A UAV-Centric Improved Soft Actor-Critic Algorithm for QoE-Focused Aerial Video Streaming

The increasing demand for uninterrupted connectivity emphasises the pivotal role of Unmanned Aerial Vehicles (UAVs) in facilitating real-time video streaming, despite the challenges associated with highly dynamic air-to-ground communications. Deep Reinforcement Learning (DRL)-based solutions (on-policy) are designed to optimize specific quality of experience (QoE) objectives, such as video quality and smoothness when networks fluctuate. However, they are vulnerable to different hyperparameters and have poor sample efficiency. To overcome this problem, we propose an improved off-policy soft actor-critic (SAC) solution, named I-SAC, which provides an exceptional exploration-exploitation trade-off for UAV-based aerial video streaming. I-SAC trains a neural network by jointly considering the video playback status, UAV flight metrics like altitude, velocity, and acceleration, as well as prior network conditions with the goal of maximizing the overall QoE. We design a new QoE metric that considers video quality, video quality oscillations, re-buffering, latency, and bandwidth utilization.

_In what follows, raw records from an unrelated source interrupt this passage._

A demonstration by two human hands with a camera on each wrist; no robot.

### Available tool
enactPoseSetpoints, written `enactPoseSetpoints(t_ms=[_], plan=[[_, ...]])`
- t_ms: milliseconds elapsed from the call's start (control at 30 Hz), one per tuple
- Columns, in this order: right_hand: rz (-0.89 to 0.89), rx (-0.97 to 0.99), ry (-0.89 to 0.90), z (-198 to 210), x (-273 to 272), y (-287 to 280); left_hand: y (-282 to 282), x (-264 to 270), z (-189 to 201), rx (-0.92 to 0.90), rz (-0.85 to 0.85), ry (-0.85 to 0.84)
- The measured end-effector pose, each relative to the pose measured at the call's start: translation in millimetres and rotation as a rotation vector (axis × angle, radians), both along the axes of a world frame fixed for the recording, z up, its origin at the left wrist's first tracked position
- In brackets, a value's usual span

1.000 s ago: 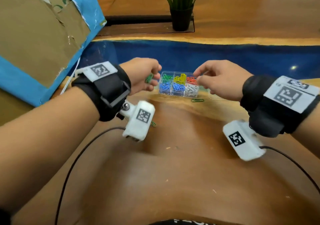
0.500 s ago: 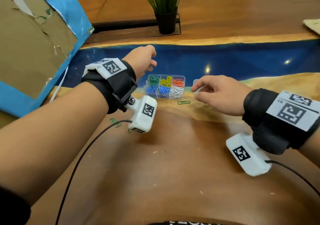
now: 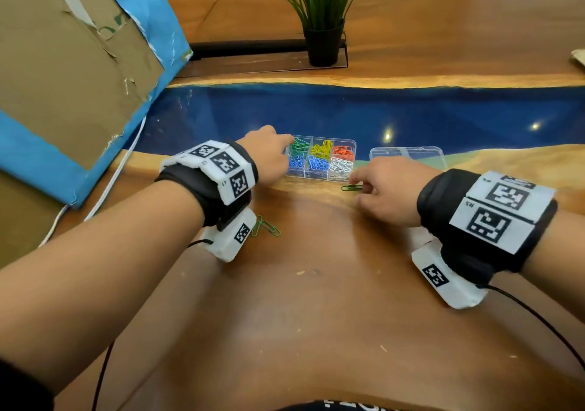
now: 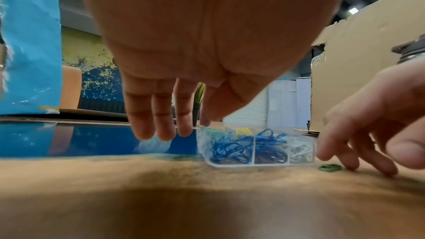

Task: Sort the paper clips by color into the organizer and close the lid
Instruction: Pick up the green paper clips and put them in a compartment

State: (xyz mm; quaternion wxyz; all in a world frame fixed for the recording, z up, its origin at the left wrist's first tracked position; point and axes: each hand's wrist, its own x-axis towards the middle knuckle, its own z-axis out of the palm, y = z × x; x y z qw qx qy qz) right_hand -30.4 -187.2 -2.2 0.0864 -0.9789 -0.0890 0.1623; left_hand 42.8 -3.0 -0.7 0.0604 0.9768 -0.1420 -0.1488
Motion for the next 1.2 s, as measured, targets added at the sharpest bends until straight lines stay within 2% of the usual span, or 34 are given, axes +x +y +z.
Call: enactPoseSetpoints(t_ms=[167, 433, 667, 800, 1000, 1100, 1200], plan=[[0.027, -0.06, 0.001, -0.1, -3.3, 6.6, 1.3, -2.6, -2.8, 0.112, -0.03, -0.036], [0.114, -0.232, -0.027, 4.2, -1.7, 22.2, 25.5, -17.4, 11.5, -0.06, -0.057, -0.057], [0.227, -0.256, 0.097, 6.1, -4.0, 44.3, 79.7, -46.3, 6.4, 0.087, -0.041, 0.019], [0.233, -0.107, 0.057, 5.4, -2.6, 63.2, 94.8, -56.7, 8.5, 0.092, -0.062, 0.096], [0.199, 0.205, -0.002, 12.2, -1.9, 87.8, 91.3, -58.8, 6.5, 0.123, -0.133, 0.046], [0.157, 0.346, 0.09, 14.0, 3.0, 93.1, 89.4, -57.8, 8.9, 0.121, -0.14, 0.062], [-0.012, 0.606, 0.319, 11.7, 8.2, 96.5, 86.9, -58.5, 8.2, 0.131, -0.151, 0.065]])
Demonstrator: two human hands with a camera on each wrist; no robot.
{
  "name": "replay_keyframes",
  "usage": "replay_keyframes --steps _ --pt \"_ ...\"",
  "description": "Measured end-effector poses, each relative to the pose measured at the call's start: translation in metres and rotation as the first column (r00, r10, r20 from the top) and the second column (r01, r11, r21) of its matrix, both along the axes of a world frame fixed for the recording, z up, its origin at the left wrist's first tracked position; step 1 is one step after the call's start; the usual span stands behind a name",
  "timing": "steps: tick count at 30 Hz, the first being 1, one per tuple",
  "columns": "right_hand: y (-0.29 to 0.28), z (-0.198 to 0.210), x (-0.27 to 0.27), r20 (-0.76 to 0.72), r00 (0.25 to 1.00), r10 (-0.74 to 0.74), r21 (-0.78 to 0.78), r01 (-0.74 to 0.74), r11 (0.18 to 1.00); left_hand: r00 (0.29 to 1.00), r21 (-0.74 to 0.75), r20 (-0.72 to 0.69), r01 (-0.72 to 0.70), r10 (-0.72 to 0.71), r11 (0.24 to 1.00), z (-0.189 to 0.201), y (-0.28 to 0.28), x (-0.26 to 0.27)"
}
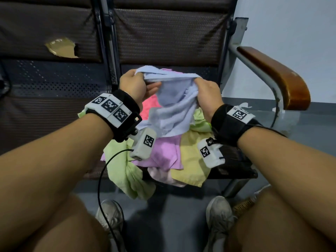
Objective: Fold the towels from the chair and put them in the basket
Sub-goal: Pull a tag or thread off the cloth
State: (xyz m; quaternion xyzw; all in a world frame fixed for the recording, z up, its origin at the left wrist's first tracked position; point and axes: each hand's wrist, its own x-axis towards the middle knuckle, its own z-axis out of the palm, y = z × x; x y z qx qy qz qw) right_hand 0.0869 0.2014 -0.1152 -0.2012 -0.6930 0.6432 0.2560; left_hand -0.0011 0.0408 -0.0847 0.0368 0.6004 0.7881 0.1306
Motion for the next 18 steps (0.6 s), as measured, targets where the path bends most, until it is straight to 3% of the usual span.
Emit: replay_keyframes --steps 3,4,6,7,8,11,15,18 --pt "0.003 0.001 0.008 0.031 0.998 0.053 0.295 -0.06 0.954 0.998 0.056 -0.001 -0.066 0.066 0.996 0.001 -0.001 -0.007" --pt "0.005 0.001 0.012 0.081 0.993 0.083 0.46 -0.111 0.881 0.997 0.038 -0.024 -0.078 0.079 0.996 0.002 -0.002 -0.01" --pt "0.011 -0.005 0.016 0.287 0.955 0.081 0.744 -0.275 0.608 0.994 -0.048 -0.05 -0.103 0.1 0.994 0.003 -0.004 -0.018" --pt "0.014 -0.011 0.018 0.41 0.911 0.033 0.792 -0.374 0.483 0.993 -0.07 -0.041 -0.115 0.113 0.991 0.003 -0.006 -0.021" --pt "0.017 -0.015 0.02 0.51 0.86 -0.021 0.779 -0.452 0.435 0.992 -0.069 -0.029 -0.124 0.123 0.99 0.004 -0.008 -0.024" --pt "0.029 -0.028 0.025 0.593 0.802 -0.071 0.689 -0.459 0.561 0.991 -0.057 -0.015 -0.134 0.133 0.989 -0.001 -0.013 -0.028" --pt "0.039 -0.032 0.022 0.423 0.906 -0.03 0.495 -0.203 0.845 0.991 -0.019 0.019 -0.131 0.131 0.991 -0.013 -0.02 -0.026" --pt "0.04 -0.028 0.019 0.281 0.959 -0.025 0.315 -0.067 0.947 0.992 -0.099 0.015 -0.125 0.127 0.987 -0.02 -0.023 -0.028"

We evaluate I-SAC with extensive real-world bandwidth settings, UAV flights, and multi-duration segment datasets. The trace-driven simulation results demonstrate that I-SAC significantly outperforms the closest on-policy and off-policy DRL-based alternative solutions in terms of QoE. Specifically, I-SAC achieves average QoE improvements of up to 54.32% under different testing scenarios.